-- Exercise brief --
Return the material exactly. Every line must stay as it is.

-- The data --
━━━

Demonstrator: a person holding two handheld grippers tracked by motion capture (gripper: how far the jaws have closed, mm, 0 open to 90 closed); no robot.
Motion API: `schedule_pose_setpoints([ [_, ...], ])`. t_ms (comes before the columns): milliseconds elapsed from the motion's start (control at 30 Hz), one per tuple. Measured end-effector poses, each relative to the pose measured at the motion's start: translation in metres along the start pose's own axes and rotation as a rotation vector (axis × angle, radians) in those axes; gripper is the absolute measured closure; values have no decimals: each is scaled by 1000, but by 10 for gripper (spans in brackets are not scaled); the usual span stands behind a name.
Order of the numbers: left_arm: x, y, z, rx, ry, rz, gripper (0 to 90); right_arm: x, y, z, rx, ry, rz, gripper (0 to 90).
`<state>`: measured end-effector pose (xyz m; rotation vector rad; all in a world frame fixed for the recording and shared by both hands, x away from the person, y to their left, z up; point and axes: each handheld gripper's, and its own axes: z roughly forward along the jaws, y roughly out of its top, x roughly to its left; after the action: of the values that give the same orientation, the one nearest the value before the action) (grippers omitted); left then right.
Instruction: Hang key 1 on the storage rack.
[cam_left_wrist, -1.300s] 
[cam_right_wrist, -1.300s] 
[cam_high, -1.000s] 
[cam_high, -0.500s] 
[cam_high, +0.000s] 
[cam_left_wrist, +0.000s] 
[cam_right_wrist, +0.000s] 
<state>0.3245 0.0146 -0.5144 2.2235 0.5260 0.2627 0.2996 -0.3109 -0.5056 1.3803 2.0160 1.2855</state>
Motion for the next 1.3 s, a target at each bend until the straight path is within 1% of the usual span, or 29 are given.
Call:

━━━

-- Reply --
Demonstrator: a person holding two handheld grippers tracked by motion capture (gripper: how far the jaws have closed, mm, 0 open to 90 closed); no robot.
Motion API: `schedule_pose_setpoints([ [_, ...], ])`. t_ms (comes before the columns): milliseconds elapsed from the motion's start (control at 30 Hz), one per tuple. Measured end-effector poses, each relative to the pose measured at the motion's start: translation in metres along the start pose's own axes and rotation as a rotation vector (axis × angle, radians) in those axes; gripper is the absolute measured closure; values have no decimals: each is scaled by 1000, but by 10 for gripper (spans in brackets are not scaled); the usual span stands behind a name.
Order of the numbers: left_arm: x, y, z, rx, ry, rz, gripper (0 to 90); right_arm: x, y, z, rx, ry, rz, gripper (0 to 90).
`<state>`: measured end-effector pose (xyz m; rotation vector rad; all in a world frame fixed for the recording and shared by both hands, x away from the person, y to their left, z up; point and axes: each handheld gripper's, and its own axes: z roughly forward along the jaws, y roughly out of its top, x roughly to its left; after the action: of the values that give the same orientation, the one nearest the value before the action) (grippers omitted); left then right.
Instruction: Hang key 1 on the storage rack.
[cam_left_wrist, -1.300s] 
[cam_right_wrist, -1.300s] 
[cam_high, -1.000s] 
[cam_high, -0.500s] 
[cam_high, +0.000s] 
[cam_left_wrist, +0.000s] 
[cam_right_wrist, +0.000s] 
<state>0.3245 0.0146 -0.5144 2.2235 0.5260 0.2627 0.2996 -0.3109 -0.5056 1.3803 2.0160 1.2855</state>
Motion for the next 1.3 s, a target at each bend until the straight path is within 1% of the usual span, or 29 are given.
Call:

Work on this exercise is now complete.